Paysage ahah
Bernard Voïta uses his studio to construct images that only exist at the moment in which they are recorded; often, they are constructs that seem to be sculptures extending on a linear plane, opposing the regular arrangement of a planimetric scheme made up of equal-sized dots, which, like an invisible transparency, places a pattern in front of the spatial illusion. In a recent series, Paysages ahah, this principle, used in earlier works, is condensed into a single work that overlaps a photograph of a landscape with a photograph of architecture, or vice versa. Opposites are woven together, creating a picture that is turned into a monochromatic silkscreen that seems like a hybrid manifestation.
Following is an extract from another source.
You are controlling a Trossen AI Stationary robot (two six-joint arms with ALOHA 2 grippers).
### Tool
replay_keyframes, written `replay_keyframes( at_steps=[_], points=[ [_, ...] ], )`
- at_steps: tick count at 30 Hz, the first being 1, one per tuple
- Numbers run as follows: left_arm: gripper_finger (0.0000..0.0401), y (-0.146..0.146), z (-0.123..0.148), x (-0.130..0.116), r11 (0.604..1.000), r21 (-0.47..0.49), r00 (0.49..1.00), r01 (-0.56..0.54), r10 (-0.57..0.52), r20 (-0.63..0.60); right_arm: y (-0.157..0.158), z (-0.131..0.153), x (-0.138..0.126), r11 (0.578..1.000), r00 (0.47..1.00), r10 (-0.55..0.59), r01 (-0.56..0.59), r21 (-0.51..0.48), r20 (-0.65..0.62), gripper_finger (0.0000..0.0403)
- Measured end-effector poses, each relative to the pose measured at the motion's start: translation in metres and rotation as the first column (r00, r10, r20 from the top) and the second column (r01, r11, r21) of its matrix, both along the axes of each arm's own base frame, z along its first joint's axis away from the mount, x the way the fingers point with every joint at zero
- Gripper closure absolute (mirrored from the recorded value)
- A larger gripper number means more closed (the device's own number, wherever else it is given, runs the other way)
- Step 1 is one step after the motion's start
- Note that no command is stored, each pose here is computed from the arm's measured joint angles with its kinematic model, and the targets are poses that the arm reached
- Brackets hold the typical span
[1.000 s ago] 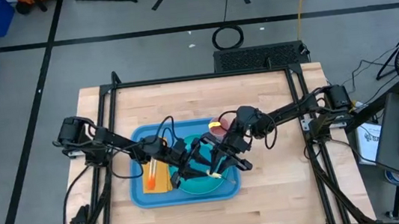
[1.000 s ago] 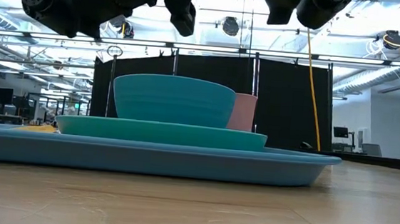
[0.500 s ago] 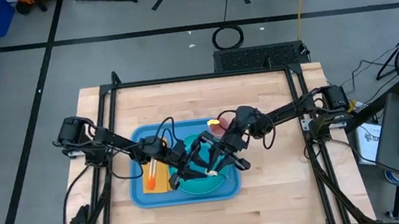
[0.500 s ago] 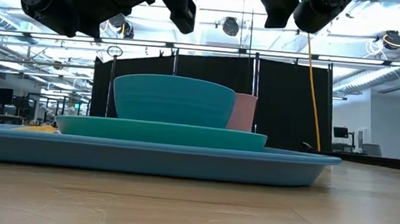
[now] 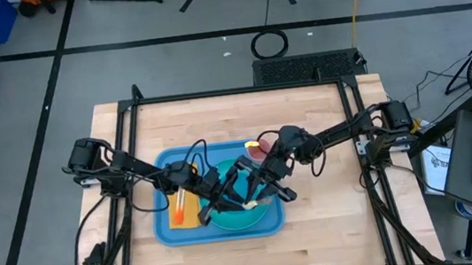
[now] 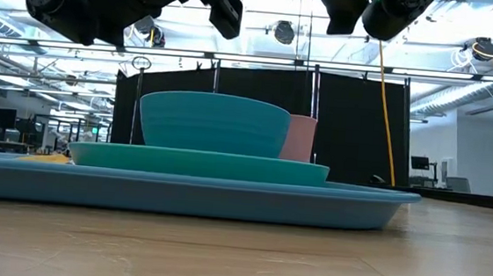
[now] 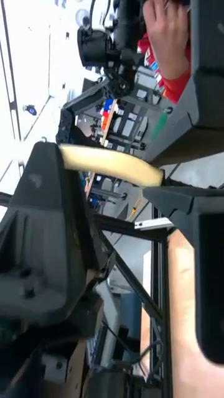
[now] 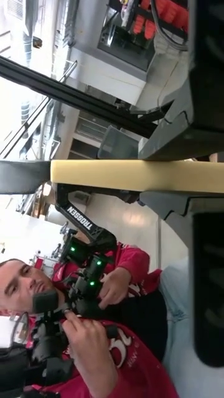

Standing in front of the original, the viewer has to recognize the distance, within the framework, between the one level and the other – the space in-between – which cannot be documented in any sort of image. This allows us to experience how independent from each other the visual levels are, while, at the same time, they form a diffuse abstract through an increasingly distanced perspective.
A series of monumental photographs suggests the image of a camera. In his studio, Bernard Voïta has assembled found objects so that we can only see this image of a camera from a certain angle – the prototype of a camera from a time prior to the age of digital minicomputers. One has to imagine that, seen from a different standpoint, the arrangement of these elements will reveal the illusion, so that one will only recognize the heater, the pot and the holder out of which the whole is constructed. Voïta’s studio is his empty space in which an image is invented, playfully improvised and furnished with the ease of its temporality, because it is built and arranged with the precision that stems from days of observation and thought. A close-up of the elements, which could make them suggest something other than what they are.
The TRAX video is made up of a series of stills, with one image slowly transitioning into the next. What is seen appears in a rather different light: we recognize a slightly different structure and have difficulty in identifying what exactly is reproduced in the picture, what it is that gives rise to these questions. It seems as if we are in an abstract, unexplored landscape, an area that no one has visited before – not in far-away Canada, as in Condensation: A Cove Story, but only in the imagination, or on the surface of a texture. The abstract quality of Voïta’s empty studio is suddenly reflected in these pictures of an abstract world, which is somewhere out there. We have to see it; it would be mundane to give away too much about the surreal images of a landscape here.